- **What you need to do**: The records below are to be transcribed exactly from their first line to the line that has "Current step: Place", inclusive, with every picture omitted.

Start of Dataset records

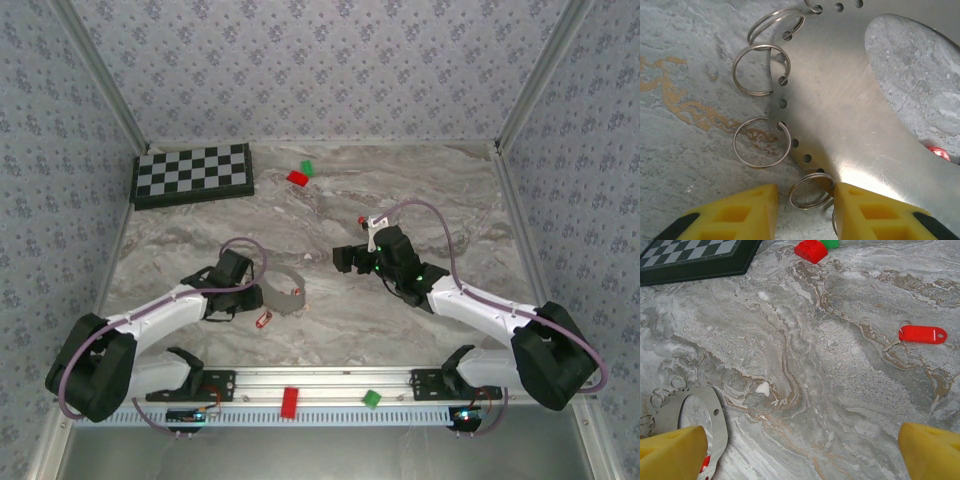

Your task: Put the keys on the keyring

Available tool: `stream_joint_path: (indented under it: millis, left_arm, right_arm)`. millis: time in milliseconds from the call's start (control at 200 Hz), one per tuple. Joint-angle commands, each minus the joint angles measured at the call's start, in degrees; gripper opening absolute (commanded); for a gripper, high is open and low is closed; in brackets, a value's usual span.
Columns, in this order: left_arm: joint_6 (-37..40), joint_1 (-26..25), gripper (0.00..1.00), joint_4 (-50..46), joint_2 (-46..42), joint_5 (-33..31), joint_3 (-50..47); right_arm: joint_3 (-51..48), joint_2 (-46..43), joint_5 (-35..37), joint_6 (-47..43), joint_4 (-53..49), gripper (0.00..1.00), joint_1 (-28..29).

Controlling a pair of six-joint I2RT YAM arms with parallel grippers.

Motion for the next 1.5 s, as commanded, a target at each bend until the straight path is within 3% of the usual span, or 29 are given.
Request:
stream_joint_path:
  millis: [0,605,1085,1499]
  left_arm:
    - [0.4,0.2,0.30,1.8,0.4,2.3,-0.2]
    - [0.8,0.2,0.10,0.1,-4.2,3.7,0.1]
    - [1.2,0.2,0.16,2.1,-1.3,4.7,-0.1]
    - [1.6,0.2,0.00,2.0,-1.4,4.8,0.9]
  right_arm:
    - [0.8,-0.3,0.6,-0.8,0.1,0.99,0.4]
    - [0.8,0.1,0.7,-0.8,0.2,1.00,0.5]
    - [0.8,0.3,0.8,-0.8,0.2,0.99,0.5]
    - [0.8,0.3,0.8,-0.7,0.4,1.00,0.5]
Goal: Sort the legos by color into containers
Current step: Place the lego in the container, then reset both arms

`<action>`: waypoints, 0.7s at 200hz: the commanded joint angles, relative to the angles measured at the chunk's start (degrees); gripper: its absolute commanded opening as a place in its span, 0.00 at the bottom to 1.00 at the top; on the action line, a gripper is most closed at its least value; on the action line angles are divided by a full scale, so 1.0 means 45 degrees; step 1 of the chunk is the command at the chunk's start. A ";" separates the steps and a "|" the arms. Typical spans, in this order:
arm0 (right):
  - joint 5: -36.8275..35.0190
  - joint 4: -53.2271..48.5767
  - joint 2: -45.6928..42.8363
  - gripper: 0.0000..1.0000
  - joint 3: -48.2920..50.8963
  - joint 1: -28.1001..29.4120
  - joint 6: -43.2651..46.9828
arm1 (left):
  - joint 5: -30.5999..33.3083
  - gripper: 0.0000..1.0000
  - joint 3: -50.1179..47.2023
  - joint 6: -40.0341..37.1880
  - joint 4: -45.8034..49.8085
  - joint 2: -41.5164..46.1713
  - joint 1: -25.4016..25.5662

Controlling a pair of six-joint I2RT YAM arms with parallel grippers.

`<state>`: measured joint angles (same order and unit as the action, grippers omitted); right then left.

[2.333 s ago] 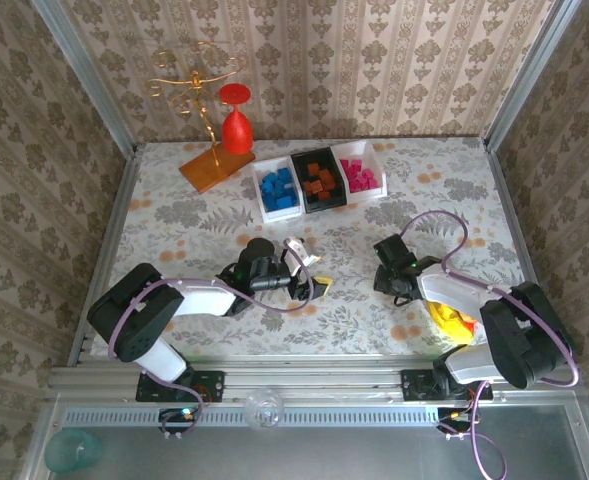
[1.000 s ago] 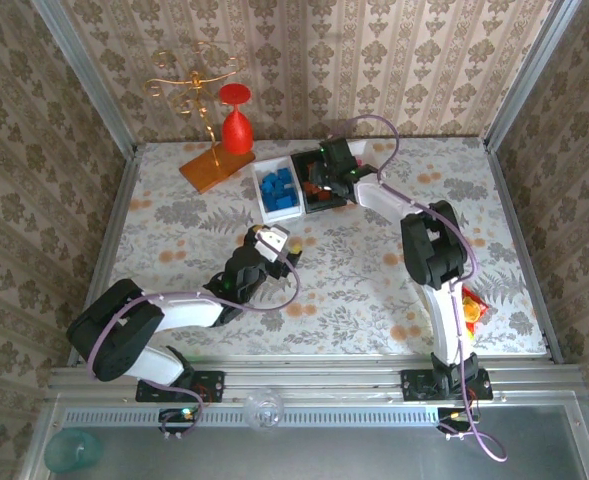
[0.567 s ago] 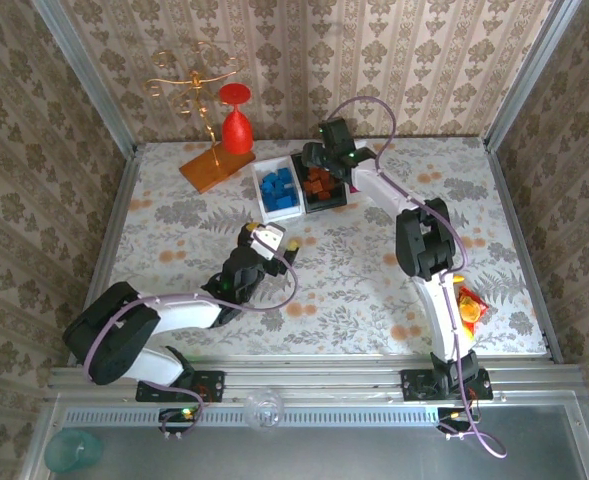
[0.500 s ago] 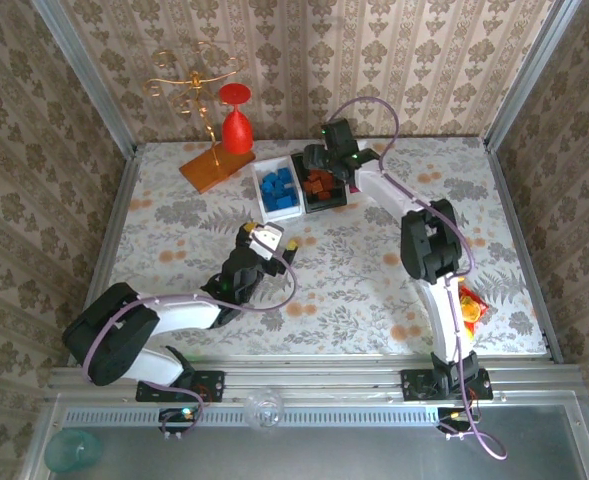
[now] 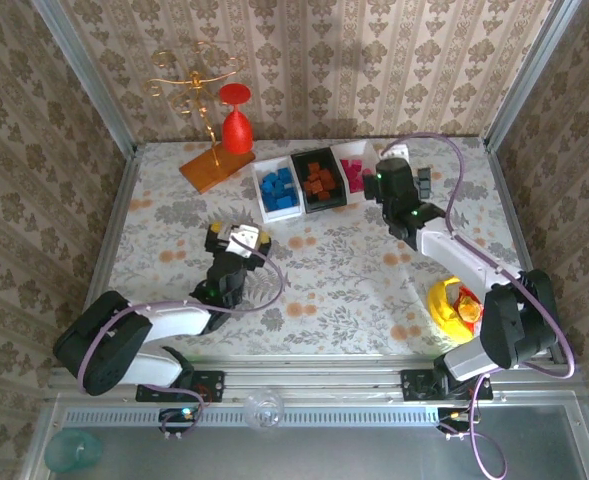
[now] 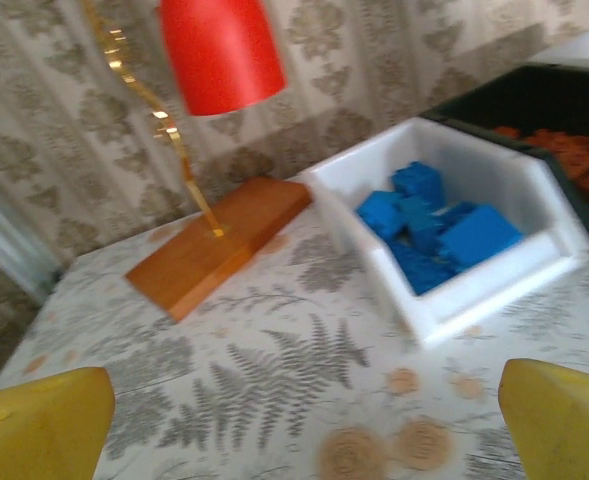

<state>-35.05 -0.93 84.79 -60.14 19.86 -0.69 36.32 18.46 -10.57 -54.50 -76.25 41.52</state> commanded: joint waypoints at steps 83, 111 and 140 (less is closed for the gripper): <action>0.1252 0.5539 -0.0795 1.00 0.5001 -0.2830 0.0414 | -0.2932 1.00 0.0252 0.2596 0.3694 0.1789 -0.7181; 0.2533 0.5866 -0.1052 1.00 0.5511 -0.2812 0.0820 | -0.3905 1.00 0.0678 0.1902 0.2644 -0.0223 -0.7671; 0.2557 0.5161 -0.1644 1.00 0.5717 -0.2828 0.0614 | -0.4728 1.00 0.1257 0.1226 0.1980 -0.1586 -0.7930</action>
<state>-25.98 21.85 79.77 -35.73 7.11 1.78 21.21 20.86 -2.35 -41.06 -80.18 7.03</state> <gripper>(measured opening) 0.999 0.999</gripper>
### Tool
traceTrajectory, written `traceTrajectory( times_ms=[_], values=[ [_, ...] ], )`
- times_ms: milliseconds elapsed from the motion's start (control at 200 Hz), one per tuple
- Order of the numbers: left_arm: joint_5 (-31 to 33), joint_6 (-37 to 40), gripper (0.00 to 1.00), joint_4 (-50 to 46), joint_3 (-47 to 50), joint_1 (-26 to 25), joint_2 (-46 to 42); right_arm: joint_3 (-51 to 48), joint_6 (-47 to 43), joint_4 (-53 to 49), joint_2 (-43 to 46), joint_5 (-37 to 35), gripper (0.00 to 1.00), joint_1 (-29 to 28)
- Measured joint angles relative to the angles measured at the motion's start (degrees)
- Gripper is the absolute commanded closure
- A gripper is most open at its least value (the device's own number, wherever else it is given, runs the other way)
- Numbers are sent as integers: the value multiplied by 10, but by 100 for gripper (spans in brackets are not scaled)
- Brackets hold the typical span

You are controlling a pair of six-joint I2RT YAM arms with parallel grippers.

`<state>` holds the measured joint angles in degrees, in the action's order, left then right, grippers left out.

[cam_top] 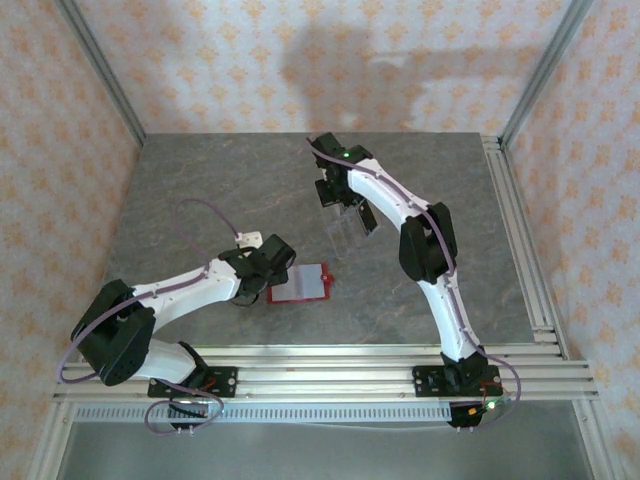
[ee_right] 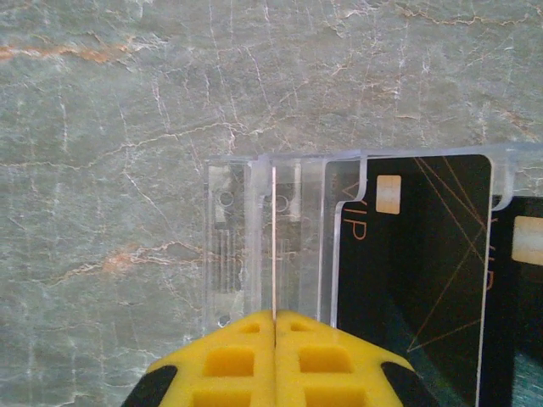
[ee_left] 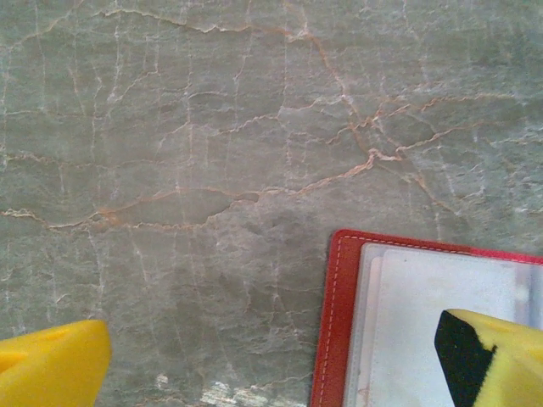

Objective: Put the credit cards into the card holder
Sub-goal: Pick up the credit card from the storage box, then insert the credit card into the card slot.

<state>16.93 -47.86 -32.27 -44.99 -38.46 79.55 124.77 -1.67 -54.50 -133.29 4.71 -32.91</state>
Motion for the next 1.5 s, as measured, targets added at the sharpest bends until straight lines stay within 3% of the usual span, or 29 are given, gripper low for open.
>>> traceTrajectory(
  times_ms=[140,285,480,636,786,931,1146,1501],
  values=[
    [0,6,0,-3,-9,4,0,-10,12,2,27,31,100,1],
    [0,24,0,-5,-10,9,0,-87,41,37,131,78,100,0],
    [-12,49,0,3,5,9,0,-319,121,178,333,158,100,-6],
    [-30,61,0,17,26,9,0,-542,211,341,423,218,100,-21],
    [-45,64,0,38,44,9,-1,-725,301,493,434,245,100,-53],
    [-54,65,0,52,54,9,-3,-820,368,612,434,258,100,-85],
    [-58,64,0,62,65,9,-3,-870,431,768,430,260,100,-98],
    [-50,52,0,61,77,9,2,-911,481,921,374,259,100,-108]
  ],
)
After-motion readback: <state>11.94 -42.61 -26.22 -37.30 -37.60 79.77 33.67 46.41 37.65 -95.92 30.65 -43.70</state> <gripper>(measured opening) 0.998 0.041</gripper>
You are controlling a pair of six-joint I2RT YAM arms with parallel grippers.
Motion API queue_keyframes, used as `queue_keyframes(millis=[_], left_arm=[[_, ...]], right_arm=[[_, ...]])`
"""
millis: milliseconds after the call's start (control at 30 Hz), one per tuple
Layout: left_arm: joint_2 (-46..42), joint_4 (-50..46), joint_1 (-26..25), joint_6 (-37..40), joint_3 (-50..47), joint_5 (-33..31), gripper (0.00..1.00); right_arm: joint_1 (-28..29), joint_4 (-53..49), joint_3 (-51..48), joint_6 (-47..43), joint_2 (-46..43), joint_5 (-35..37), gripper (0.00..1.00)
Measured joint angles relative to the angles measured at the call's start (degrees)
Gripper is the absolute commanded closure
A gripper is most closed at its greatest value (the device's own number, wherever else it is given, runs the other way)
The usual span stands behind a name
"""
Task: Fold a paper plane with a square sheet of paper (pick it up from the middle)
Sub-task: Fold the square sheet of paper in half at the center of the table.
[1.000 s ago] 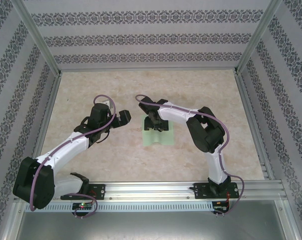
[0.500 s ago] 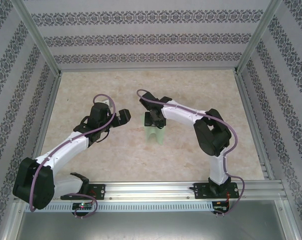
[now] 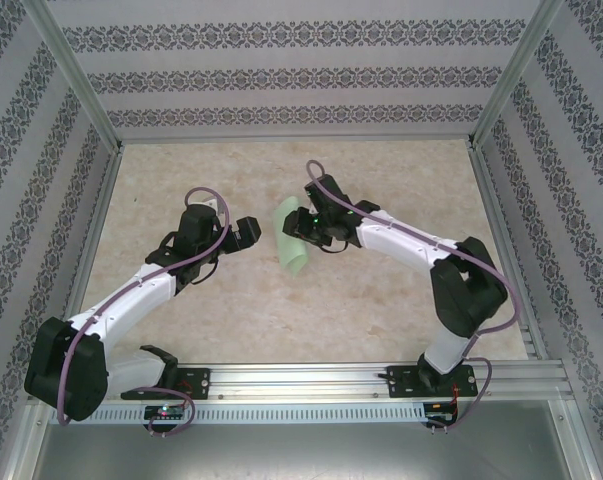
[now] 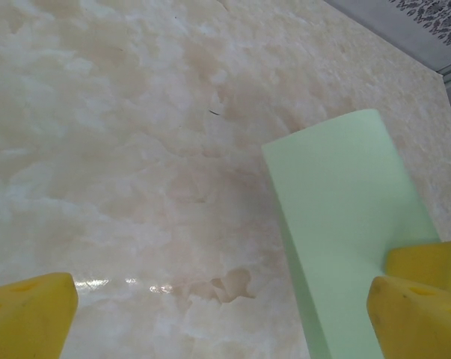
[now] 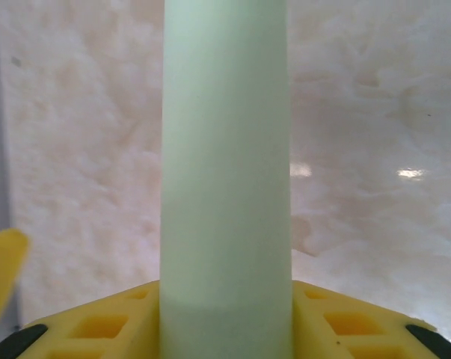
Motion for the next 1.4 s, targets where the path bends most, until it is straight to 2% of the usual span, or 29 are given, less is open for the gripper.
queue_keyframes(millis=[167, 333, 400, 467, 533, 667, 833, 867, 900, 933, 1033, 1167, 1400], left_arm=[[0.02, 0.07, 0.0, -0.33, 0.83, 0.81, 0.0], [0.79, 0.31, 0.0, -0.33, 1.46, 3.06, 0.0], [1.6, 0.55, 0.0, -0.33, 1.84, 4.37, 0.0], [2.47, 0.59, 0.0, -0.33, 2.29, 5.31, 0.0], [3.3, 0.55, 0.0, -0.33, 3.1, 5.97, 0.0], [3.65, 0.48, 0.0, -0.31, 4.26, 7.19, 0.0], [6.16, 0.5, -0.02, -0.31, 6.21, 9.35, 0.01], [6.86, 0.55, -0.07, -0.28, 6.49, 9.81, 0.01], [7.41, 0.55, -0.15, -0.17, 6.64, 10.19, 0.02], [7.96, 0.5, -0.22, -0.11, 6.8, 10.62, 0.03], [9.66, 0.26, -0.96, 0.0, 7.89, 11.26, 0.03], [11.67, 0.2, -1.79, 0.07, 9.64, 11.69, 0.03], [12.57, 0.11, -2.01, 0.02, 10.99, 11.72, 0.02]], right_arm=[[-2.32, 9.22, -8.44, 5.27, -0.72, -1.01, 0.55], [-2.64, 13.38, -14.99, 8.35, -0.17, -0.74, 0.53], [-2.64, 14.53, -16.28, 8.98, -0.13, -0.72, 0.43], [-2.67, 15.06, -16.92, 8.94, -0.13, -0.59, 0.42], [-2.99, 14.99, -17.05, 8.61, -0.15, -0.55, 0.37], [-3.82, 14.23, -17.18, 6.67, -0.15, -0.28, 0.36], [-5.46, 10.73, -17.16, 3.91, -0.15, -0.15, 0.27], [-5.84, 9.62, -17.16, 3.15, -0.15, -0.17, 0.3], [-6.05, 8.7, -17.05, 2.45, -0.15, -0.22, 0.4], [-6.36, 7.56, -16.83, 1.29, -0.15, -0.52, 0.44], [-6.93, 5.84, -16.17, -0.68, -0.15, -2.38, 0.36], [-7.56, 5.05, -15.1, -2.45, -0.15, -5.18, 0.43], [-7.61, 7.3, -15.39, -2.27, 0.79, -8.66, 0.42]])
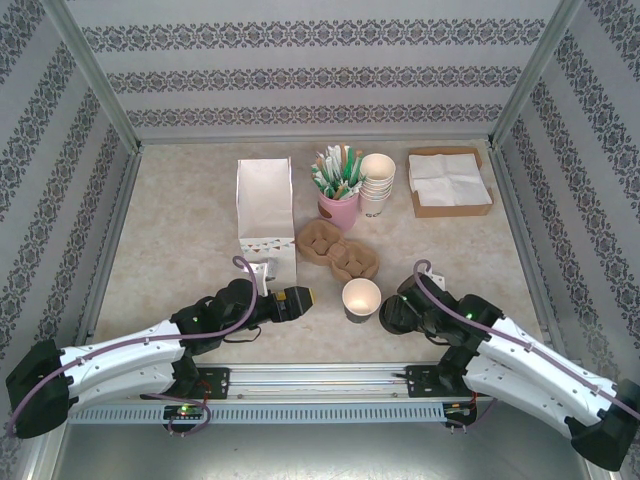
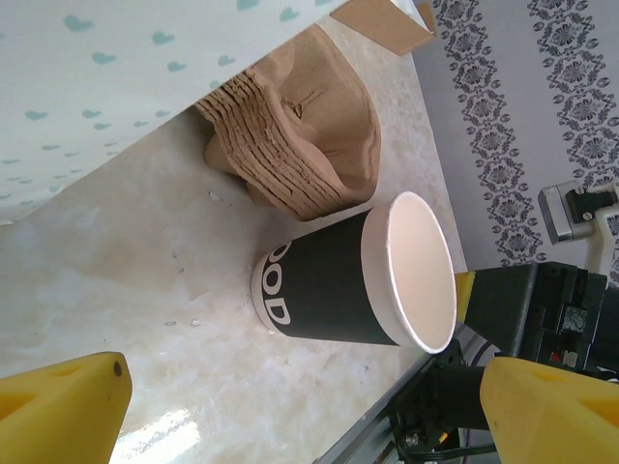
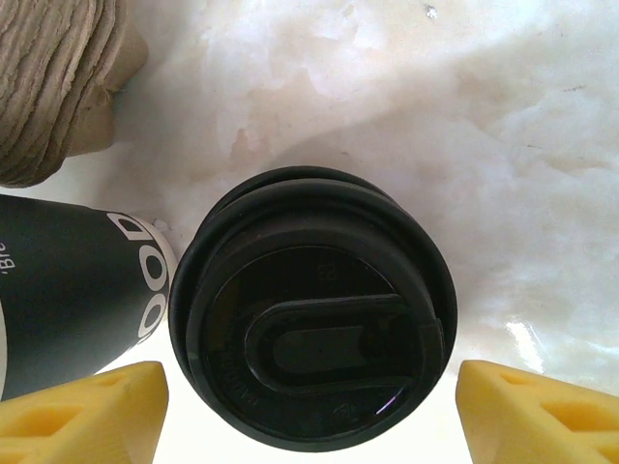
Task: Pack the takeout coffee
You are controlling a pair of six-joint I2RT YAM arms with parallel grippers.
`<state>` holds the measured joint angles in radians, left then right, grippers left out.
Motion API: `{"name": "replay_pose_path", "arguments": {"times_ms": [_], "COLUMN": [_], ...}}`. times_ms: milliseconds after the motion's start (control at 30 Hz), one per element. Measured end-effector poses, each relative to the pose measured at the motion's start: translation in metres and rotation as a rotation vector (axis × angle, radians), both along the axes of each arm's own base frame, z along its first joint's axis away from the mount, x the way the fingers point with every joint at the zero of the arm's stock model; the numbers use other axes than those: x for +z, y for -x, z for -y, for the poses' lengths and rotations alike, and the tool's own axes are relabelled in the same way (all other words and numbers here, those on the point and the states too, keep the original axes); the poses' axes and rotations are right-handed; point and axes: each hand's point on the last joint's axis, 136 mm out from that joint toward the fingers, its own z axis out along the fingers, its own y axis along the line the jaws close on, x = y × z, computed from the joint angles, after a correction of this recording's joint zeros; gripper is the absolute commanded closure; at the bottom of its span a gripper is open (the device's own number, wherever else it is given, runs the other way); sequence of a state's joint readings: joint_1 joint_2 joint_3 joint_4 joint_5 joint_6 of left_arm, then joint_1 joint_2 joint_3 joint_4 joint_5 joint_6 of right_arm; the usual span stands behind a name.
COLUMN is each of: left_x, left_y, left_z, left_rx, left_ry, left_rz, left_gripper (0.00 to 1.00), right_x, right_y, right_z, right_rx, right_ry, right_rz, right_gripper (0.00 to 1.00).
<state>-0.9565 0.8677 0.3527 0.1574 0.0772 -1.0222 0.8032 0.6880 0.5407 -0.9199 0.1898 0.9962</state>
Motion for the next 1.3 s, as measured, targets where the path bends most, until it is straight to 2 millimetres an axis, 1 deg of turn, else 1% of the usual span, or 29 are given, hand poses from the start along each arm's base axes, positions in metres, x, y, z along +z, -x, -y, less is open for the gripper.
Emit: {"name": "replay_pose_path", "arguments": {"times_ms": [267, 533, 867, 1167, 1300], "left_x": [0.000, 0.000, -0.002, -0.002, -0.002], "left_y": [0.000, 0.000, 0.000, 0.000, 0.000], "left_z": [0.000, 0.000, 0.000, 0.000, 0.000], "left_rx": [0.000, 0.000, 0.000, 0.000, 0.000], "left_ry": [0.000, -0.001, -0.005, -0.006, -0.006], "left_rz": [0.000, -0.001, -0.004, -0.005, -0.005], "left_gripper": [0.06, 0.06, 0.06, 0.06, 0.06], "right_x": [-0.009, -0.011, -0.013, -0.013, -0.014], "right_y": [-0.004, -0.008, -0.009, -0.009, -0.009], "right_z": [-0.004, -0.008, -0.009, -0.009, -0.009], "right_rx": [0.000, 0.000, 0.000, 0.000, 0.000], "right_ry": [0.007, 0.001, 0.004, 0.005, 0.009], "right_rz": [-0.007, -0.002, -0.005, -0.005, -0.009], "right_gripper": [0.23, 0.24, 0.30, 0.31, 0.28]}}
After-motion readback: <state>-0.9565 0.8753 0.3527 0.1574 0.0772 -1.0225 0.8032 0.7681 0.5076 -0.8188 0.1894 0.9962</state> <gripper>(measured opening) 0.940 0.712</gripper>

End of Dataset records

- **Your solution**:
Your task: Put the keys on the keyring

Available tool: `stream_joint_path: (indented under it: millis, left_arm, right_arm)`. millis: time in milliseconds from the call's start (control at 200 Hz), one per tuple. Joint-angle commands, each minus the joint angles measured at the call's start, in degrees; gripper opening absolute (commanded); for a gripper, high is open and low is closed; in brackets, a value's usual span.
Columns, in this order: left_arm: joint_6 (-37..40), joint_1 (-26..25), gripper (0.00..1.00), joint_4 (-50..46), joint_2 (-46..42), joint_5 (-33..31), joint_3 (-50..47); right_arm: joint_3 (-51..48), joint_2 (-46..43), joint_5 (-35..37), joint_6 (-47..43), joint_4 (-53..49), gripper (0.00..1.00), joint_1 (-28..29).

Controlling a pair of six-joint I2RT YAM arms with parallel grippers.

Motion for the next 1.5 s, as commanded, a target at each bend until the straight path is within 3% of the usual span, or 29 are given.
Request:
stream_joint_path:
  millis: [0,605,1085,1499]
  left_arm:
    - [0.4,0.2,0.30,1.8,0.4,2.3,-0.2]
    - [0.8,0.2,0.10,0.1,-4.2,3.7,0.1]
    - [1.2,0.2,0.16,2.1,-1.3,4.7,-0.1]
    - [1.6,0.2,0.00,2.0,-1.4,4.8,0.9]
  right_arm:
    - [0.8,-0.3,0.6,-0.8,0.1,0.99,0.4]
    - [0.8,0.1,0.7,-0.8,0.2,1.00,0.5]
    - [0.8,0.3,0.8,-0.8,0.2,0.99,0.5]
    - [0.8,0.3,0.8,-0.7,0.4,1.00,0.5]
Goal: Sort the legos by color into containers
Current step: Place the lego in the container, then reset both arms

The answer contains nothing further.